(Problem statement): Return the entire listing exactly, leaving nothing out.
*** Opening Data section ***
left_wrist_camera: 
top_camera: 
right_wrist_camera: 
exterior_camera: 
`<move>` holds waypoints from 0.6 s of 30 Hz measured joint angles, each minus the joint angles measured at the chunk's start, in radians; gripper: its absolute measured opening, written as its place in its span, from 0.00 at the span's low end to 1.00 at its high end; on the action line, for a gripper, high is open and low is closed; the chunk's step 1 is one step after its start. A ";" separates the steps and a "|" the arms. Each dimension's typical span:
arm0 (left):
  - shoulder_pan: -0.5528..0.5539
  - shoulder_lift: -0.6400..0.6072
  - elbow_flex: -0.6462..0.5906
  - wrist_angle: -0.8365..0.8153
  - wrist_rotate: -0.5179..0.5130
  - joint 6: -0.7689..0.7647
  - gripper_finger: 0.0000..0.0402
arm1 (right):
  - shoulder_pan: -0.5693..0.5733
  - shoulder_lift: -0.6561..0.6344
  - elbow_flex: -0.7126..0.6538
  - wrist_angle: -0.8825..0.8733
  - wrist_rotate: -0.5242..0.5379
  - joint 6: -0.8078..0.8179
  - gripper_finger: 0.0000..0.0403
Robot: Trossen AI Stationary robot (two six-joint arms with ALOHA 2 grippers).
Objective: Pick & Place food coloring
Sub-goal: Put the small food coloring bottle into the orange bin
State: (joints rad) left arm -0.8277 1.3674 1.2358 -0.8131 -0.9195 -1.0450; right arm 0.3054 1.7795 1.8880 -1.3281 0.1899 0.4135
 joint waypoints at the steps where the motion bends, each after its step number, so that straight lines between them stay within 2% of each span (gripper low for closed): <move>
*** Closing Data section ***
(Written answer):
left_wrist_camera: 
top_camera: 
right_wrist_camera: 
exterior_camera: 
`<move>` holds waypoints from 0.6 s of 30 Hz measured joint angles, each minus the joint angles measured at the chunk's start, in radians; gripper: its absolute measured opening, written as its place in its span, from 0.00 at the span's low end to 1.00 at its high end; on the action line, for a gripper, high is open and low is closed; the chunk's step 1 is one step after its start. A ";" separates the steps and a "|" the arms. Each dimension's typical span:
arm0 (left):
  - shoulder_pan: -0.5528..0.5539
  - shoulder_lift: -0.6400..0.6072
  - elbow_flex: -0.6462..0.5906
  - wrist_angle: -0.8365..0.8153
  - wrist_rotate: -0.5179..0.5130
  - joint 6: -0.7689..0.7647
  - gripper_finger: 0.0000..0.0402
arm1 (right):
  - shoulder_pan: -0.5693..0.5733
  - shoulder_lift: -0.6561..0.6344
  - elbow_flex: -0.7126..0.6538
  - wrist_angle: -0.8825..0.8733
  - wrist_rotate: -0.5242..0.5379
  - joint 6: -0.8078..0.8179
  - gripper_finger: 0.0000..0.0403
Robot: Trossen AI Stationary robot (two six-joint arms with ALOHA 2 grippers).
Objective: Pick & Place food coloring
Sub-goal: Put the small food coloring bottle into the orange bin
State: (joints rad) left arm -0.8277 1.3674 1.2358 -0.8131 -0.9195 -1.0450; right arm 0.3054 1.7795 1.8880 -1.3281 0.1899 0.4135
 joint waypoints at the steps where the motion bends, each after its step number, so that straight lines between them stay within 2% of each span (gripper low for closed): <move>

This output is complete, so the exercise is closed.